Creating a Best of Breed Ecosystem
Having an all-in-one suite is great in theory, but there are certain small business tools that will always be known as being the best at what they do. Accounting and financial management is an area that Quickbooks has traditionally dominated; it still occupies 80 percent of total market share for SMB accounting. But rather than building additional features onto the Quickbooks product, companies like Intuit are building out tightly integrated ecosystems consisting of first-class applications across the breadth of business management needs.

Intuit is an interesting case also because it owns another hugely popular brand, TurboTax. It has been in Intuit’s best interest to keep these successful brands, and add others like the hugely successful personal finance app Mint.com. The intent is to not only make the business easier to manage, but to handle the business owner’s personal finances as well.

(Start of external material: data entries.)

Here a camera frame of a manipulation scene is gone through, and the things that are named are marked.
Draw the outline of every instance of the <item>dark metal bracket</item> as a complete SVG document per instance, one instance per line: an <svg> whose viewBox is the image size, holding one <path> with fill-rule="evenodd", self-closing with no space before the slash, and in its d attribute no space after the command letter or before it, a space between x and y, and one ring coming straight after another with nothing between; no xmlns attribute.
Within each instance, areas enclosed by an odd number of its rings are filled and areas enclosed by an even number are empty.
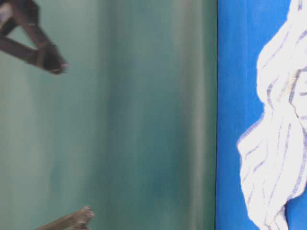
<svg viewBox="0 0 307 230"><path fill-rule="evenodd" d="M53 74L63 73L67 63L39 27L39 7L32 0L0 0L1 5L5 3L10 5L12 16L0 28L0 50ZM18 25L23 28L37 49L24 46L7 37Z"/></svg>
<svg viewBox="0 0 307 230"><path fill-rule="evenodd" d="M91 209L89 207L84 207L35 230L89 230L87 225L93 216L94 213Z"/></svg>

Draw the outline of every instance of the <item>blue panel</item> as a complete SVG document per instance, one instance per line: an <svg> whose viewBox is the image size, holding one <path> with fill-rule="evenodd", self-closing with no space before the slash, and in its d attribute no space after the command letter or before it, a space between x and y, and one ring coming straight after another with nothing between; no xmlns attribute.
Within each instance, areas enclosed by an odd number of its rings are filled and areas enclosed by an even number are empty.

SalesForce.com’s strategy is another great illustration of building out a comprehensive ecosystem under one umbrella. Any business that uses SalesForce.com can purchase proprietary financial management apps on the firm’s cloud platform, and perform multiple functions without leaving the SalesForce interface. Businesses can utilize the Financial Force app for payroll, Accounting Seed for accounting and so forth. In these cases, SalesForce often provides resources and guidance to these start-ups to make the software on their platform as competitive as possible.

Innovating the right way
Fintech startups have the stated goal of disrupting a financial services sector that has become known as overly traditional and lacking in personalization. But as startup technologies for small business management begin to scale, like the example of Mint.com, these companies often face a crossroads in terms of how and where to expand. Some choose to be acquired, as in the case of Mint.com, while others seek partnerships with big banks to gain additional marketing exposure while retaining control of their product.

David Gibbons, managing director at Alvarez & Marshal financial consulting, recently told CNBC that “Banks are partnering to keep in the game and keep relevant. I think they’ve caught up fairly well.” On Deck Capital is one of the foremost innovators in small business lending, using technology to gauge creditworthiness based on the performance of an entrepreneur’s business instead of personal credit score. But rather than be acquired, On Deck has partnered with JP Morgan Chase to build a new lending product for small businesses, under the Chase brand. This is a great example of some “quick win” technology partnerships taking place in the small business space that combine the benefits of innovation with the security and scalability of big banking to better serve SMBs.

And these are just a few of the innovations, technologies and trends that are constantly emerging in the small business sector. The bottom line is big banks now realize that adopting new technologies is critical to retaining SMB clients. With so many startups and established players evolving to offer more services with less hassle, it’s a pretty good time to be a tech-savvy small business owner.